Generation of multiple plausible color proposals of different types (global/local) by a sophisticated feature-matching process as well as motion.
Learned color proposal fusion and guiding of the subsequently learned variational refinement to resolve ambiguities among numerous color proposals.
Variational structure improves mathematical controllability and interpretable intermediate results allowing extensions to the method even after training.
State-of-the-art results on several video color propagation datasets, metrics and promising qualitative results also validated by a user evaluation.

2 Related Work

Video color propagation is closely related to image colorization. While classic image colorization propagates color information spatially within one image, video color propagation additionally has to incorporate multiple frames. In literature, diverse colorization approaches exist that can be roughly classified into interactive [32, 59, 63], reference or exemplar-based [17, 23, 25, 38, 40, 53, 57], and fully automatic methods [11, 22, 48, 61]. Our method is reference-based.
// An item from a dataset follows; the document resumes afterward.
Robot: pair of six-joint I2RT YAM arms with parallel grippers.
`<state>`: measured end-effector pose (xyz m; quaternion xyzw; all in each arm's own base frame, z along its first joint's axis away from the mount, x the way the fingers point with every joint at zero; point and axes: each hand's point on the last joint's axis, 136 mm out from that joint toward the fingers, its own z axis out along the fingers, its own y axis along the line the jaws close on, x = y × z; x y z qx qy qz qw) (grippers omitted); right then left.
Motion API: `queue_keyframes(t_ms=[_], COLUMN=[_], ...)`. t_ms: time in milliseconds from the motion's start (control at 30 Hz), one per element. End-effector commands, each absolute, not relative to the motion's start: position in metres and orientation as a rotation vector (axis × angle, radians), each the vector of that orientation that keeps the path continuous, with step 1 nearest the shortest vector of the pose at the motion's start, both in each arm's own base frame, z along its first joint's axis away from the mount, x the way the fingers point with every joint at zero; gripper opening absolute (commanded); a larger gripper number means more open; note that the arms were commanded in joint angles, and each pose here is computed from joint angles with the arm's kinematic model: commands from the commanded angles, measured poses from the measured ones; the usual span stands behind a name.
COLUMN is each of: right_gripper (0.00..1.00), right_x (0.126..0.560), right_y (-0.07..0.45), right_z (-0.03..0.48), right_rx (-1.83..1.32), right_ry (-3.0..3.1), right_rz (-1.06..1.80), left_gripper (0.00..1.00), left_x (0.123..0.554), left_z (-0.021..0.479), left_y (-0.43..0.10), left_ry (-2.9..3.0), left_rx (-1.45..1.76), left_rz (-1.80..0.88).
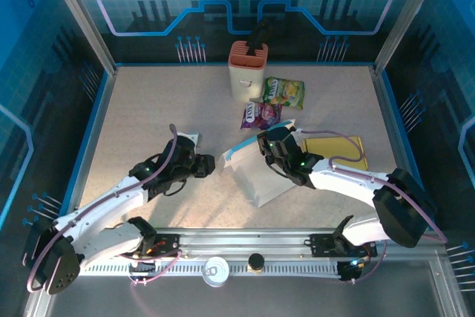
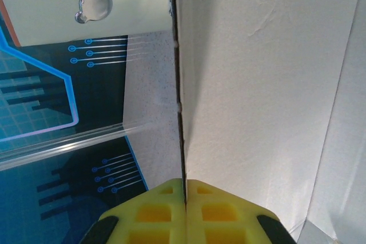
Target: Fold the paper box
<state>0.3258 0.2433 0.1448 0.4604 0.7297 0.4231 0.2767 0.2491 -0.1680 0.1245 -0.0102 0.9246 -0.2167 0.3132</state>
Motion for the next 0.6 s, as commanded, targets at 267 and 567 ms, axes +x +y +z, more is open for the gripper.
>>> queue_keyframes(t_ms=[267,567], right_gripper=[0.0,0.0], right_x=[0.319,0.323], right_y=[0.237,0.242], right_z=[0.118,0.123], right_rx=[1.223,1.208], right_ry=[2.031,2.024], right_rz=[1.083,1.115], left_gripper=[0.38,0.36], left_x=[0.263,0.271], left_z=[0.092,0.061], left_y=[-0.164,-0.185], left_ry=[2.453,2.533], left_rx=[-0.016,0.114], left_rz=[-0.558,-0.562])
Interactive methods rely on some kind of user input, e.g. scribbles, defining the color for selected image pixels. Classically, the color of the remaining pixels is determined by diffusing color over the image or between frames using a locally adaptive distance, based on handcrafted similarity measures such as luminance [4, 32], geodesic distance [59], or texture features [1, 35, 46]. Later, the amount of required user interaction was reduced by learning image-specific similarity measures using, for instance, local linear embeddings [10], iterative feature discrimination [58], or CNNs [14]. Motivated by the success of deep learning [29] and the availability of large-scale image datasets [34, 49], Zhang et al. [63] learned a deep CNN that colorizes an image given either scribbles or a color histogram.
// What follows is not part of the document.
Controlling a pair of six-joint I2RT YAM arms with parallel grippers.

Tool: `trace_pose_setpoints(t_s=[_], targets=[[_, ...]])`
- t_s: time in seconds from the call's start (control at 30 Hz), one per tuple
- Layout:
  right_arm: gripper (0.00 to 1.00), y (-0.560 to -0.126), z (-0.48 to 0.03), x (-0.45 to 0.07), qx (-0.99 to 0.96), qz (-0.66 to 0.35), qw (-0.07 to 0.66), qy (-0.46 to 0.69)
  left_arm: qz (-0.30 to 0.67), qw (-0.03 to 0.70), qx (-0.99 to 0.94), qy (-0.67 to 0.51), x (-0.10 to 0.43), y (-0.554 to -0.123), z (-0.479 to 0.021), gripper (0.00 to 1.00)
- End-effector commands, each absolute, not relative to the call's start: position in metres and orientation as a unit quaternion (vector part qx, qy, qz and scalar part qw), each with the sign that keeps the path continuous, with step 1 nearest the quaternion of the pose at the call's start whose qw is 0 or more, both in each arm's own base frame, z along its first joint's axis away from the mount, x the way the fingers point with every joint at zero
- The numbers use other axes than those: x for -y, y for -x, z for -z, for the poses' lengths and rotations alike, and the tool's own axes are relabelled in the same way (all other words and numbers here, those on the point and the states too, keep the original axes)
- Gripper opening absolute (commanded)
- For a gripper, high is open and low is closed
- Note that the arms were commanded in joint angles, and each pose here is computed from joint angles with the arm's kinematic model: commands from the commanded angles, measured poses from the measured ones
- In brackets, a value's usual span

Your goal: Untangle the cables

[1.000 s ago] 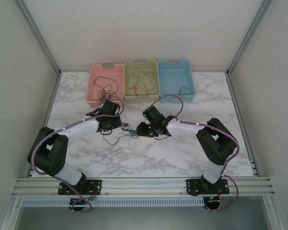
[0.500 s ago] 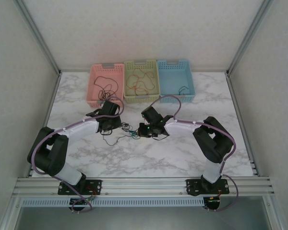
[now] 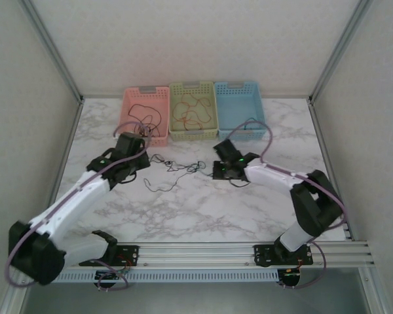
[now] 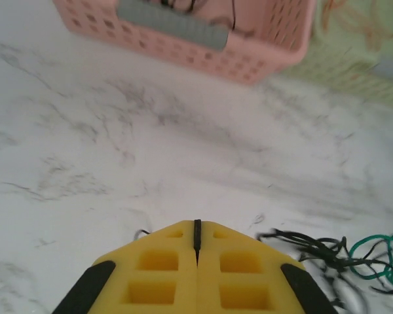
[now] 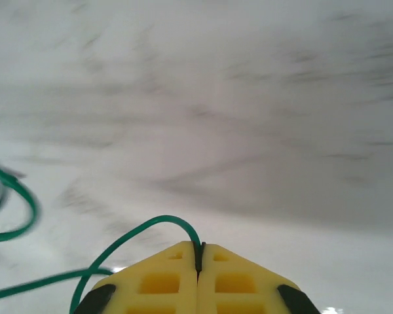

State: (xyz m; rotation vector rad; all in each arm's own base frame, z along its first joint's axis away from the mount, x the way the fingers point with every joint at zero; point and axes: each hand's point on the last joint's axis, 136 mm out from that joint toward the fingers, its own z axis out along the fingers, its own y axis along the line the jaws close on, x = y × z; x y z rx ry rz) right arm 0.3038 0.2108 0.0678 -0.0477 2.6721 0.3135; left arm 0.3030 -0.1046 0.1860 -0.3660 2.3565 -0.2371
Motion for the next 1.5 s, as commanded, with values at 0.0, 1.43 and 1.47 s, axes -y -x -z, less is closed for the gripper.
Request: trace_pose_setpoints(t_s=[0.0,1.43,1.47], targets=[[0.0,-0.292,-0.05,-0.115,-0.977,-0.015,0.204,-0.059,0.008,0.398,-0.9,0.176,0.05,-0.276,-0.222,0.0],[0.0,-0.303,-0.056,0.079,-0.896,0.083,0.213,-0.382,-0.219,0.548,-0.782,0.2,-0.081,-0.17,-0.396,0.0],[0.0,-0.304,-0.058,0.083,-0.892,0.089,0.216,-0.387,-0.216,0.552,-0.779,0.201,-0.082,-0.168,-0.402,0.0]])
In contrast to the aforementioned approaches, reference-based methods utilize a reference image to transfer its colors to similar regions within a destination frame. Initial approaches transferred the color from the reference image solely based on luminance [47] and texture similarity [57], which often lead to spatially varying colors within an image region. Thus, optimization-based spatial regularization techniques were introduced to refine a coarse colorization based on correspondences [5, 9, 23, 40, 43]. Charpiat et al. [9] rephrased the colorization problem as a discrete labeling problem and resolved local ambiguities by minimizing a Markov random field (MRF) energy, which resulted in a spatially consistent image with discrete colors with a final variational refinement. Pierre et al. [40, 43] advocated a variational method utilizing a hand-crafted regularizer favoring spatially consistent colors, and a dataterm for plausible pixel color proposals. They further extended this explicitly to video [41] by integrating motion-based color proposals from PatchMatch [3] and TV-$\ell _1$ optical flow [7]. Soon after, VPN [25] used a completely different deep learning-based approach using learnable bilateral filters to propagate color in videos. Other deep learning approaches tailored to videos followed [21, 38, 60]. These methods computed correspondences based on deep features [16, 51] of the gray-scale images. Interestingly, Vondrick et al. [56] showed that networks learned tracking when trained on color propagation. DeepRemaster [21] utilized a temporal attention mechanism to colorize historic videos for a given example image. Deep image analogy [33] developed a PatchMatch for deep features, bridging larger domain gaps. He et al. [17] extended this approach for exemplar-based image colorization, filling non-matched regions using a CNN trained on a large database. The video extension DEB [60] focused on automatic exemplar-based video colorization by using not necessarily related exemplar images as references, allowing color deviations from the reference. In contrast, DVCP [38] payed close attention to staying close to the reference by combining motion estimation and feature-based matching to the global reference frame to avoid color drifts. Our method also focuses on staying faithful to the colors from a provided high quality reference.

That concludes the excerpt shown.